(Aim of the task): Begin at the line that has "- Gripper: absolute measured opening", stop after the line that has "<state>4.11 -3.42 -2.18", and print exactly those lines from the records below, without any pictures.

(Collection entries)
┏━━

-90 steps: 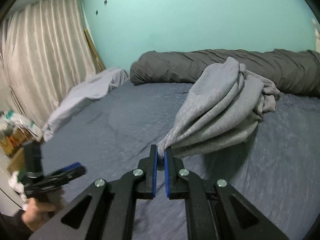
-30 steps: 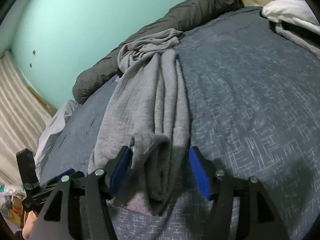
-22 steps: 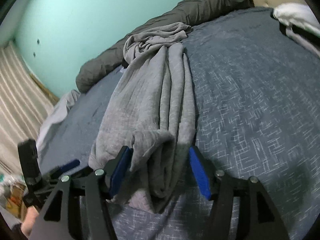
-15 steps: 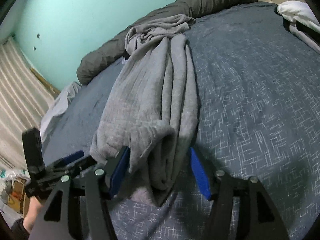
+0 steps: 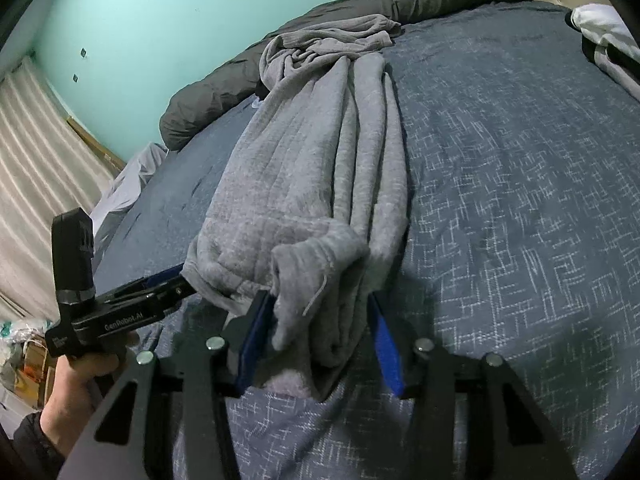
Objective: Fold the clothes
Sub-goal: 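Grasp the garment hem with the left tool beside the right tool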
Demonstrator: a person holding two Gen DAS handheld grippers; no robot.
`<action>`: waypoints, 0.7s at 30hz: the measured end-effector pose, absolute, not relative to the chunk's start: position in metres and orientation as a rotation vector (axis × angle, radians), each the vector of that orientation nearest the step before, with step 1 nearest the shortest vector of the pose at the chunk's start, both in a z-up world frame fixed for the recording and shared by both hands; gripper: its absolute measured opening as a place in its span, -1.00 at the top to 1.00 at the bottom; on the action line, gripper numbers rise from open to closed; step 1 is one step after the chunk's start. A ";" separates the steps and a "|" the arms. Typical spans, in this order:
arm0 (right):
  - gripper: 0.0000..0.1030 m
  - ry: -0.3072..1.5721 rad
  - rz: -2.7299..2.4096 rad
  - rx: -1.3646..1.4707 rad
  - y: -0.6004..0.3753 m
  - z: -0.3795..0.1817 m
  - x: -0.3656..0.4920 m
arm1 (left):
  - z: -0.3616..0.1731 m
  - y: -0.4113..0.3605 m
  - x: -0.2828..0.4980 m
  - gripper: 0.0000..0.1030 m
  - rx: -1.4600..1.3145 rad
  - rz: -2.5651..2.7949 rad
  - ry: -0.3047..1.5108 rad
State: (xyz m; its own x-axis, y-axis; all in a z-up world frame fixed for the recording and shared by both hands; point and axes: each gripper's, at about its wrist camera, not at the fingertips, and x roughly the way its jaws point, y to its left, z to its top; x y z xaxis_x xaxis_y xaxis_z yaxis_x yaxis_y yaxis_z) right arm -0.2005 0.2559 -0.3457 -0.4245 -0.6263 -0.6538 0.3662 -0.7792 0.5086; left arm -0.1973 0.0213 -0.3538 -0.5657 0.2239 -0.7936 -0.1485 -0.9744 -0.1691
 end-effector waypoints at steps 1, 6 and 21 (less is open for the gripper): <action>0.03 -0.401 -2.207 1.188 0.256 -0.346 -0.201 | -0.354 0.021 -0.198 -0.41 -1.339 2.602 -0.127; 0.03 -0.433 -2.205 1.201 0.260 -0.347 -0.202 | -0.354 0.025 -0.203 0.35 -1.339 2.578 -0.057; 0.03 -0.331 -2.210 1.202 0.238 -0.331 -0.187 | -0.309 -0.043 -0.201 0.92 -1.162 2.726 -0.318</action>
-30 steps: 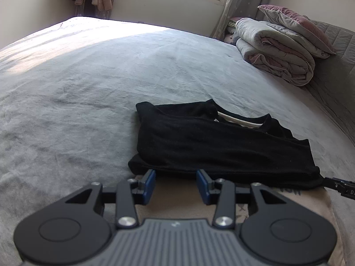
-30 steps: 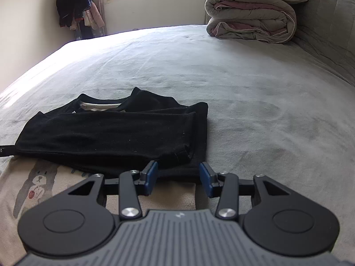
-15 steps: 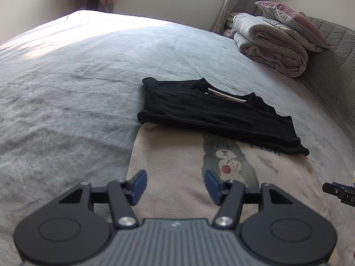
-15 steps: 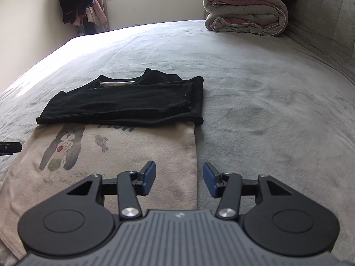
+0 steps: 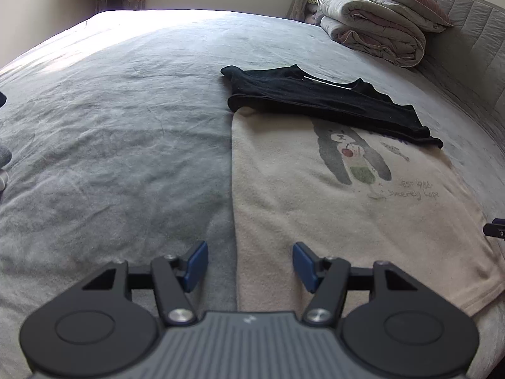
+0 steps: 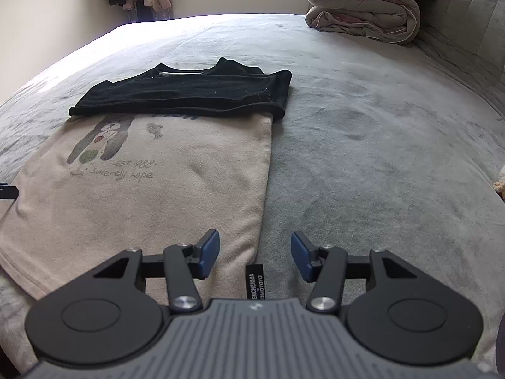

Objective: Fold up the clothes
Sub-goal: 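Open both grippers and withdraw them from the folded black shirt, then move both grippers to the cream sweatshirt hem and grasp it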

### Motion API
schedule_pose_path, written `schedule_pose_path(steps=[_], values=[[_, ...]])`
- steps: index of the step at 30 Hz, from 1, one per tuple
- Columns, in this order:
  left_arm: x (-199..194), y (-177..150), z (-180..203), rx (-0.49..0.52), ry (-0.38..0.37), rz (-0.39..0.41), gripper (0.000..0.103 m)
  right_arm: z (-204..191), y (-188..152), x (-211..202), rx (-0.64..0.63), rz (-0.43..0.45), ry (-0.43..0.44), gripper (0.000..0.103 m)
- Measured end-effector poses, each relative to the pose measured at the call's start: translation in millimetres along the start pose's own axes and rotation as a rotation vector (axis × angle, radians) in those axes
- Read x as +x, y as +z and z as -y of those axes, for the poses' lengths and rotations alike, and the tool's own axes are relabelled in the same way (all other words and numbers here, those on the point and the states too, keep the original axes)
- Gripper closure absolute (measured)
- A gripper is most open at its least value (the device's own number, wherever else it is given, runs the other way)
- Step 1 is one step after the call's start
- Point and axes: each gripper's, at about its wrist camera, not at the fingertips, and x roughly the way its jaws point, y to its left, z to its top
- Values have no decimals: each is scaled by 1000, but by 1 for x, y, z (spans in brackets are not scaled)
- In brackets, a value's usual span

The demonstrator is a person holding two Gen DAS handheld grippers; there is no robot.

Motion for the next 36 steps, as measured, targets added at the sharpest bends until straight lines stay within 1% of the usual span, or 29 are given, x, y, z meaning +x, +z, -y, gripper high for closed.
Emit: schedule_pose_path(steps=[3, 7, 11, 17, 19, 24, 29, 31, 33, 36], values=[[-7, -8, -5, 22, -36, 2, 42, 6, -12, -4, -21, -10, 14, 48], [-13, -16, -7, 62, -81, -10, 42, 15, -21, -13, -4, -17, 75, 48], [-14, -17, -11, 50, -147, -35, 43, 24, -26, -19, 38, -41, 133, 48], [-9, -15, -21, -45, -273, -86, 43, 36, -27, -22, 116, -73, 214, 47], [-8, -15, -22, -67, -316, -105, 44, 41, -28, -22, 150, -87, 250, 46], [-6, -17, -26, -112, -396, -155, 56, 48, -30, -23, 217, -132, 349, 46], [2, -20, -43, -250, -494, -220, 58, 54, -34, -22, 289, -166, 441, 46], [5, -21, -49, -300, -519, -236, 58, 58, -36, -22, 329, -172, 472, 46], [8, -22, -52, -334, -537, -248, 61, 63, -37, -20, 368, -175, 494, 46], [8, -23, -50, -336, -550, -253, 62, 71, -39, -17, 426, -180, 523, 47]])
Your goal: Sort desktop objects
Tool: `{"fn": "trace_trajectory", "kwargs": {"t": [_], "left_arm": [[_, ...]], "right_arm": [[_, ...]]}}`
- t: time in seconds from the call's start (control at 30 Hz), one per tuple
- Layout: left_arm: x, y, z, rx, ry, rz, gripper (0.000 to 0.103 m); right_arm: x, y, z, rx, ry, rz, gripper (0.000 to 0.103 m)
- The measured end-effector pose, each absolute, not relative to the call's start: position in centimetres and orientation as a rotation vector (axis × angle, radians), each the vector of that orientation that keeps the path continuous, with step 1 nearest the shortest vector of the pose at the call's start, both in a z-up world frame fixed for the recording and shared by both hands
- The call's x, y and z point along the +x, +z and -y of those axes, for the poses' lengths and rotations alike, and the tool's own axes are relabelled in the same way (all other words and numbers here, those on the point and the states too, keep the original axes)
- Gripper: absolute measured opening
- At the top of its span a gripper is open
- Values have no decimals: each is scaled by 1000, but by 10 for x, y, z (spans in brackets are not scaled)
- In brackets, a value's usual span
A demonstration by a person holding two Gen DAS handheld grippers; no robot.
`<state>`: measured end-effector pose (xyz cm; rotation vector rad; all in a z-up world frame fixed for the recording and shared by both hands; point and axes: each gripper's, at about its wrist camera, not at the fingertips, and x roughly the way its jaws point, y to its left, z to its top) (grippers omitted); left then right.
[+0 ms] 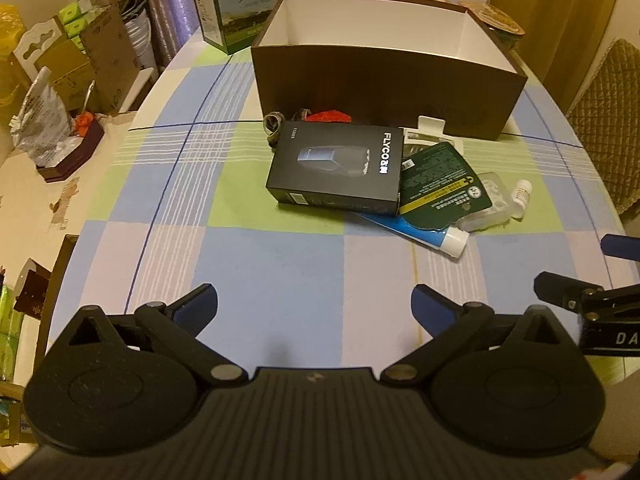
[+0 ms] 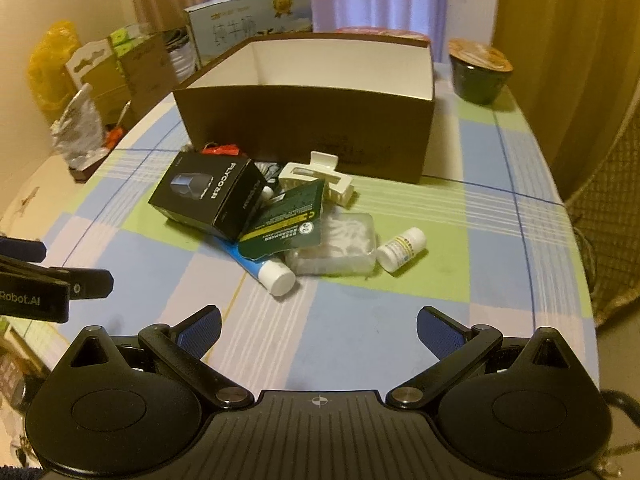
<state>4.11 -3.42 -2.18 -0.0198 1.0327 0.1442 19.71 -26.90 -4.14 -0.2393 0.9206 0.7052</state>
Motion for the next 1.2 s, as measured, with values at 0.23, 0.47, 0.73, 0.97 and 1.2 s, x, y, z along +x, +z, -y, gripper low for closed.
{"fn": "trace_trajectory", "kwargs": {"t": [0.23,0.47,0.73,0.97,1.2], "left_arm": [[37,-31,36,-53,184,-1048,102],[40,-32,37,-40,185,-1056,101],[59,-36,30,-8,132,-1059,101],[75,-40,5,1,108,-1064,101],[83,-46,-40,-7,139,-1078,101]], "right_arm": [[210,-52,273,-266,766,-928,101],[217,-55,275,-246,800,-935,101],[222,-53,272,-229,761,-921,101],[222,-54,255,-250,765,-897,101],[214,-65,217,-378,870,-822,101]]}}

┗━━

(Answer box):
- Gripper: absolute measured opening
- At the top of its span a gripper is open
- Values have no decimals: each is scaled by 1000, but by 10 for x, y, z (spans in brackets are not scaled)
- In brackets, a value's usual span
A demonstration by a person holding two Gen DAS handheld grippers; no robot.
`<state>`: measured end-effector pose (xyz cm; rotation vector rad; all in a z-up world frame fixed for the recording and shared by both hands; point and axes: each gripper's, at about its wrist camera, not at the fingertips, and x roughly the way its jaws point, y to its left, z to its top) (grippers omitted); left then right.
[+0 ms] 
[+0 ms] 
<state>4.11 -3.42 -2.18 -0.0198 1.0327 0.1442 19.71 -26.90 -4.14 -0.2393 0.9206 0.7052</state>

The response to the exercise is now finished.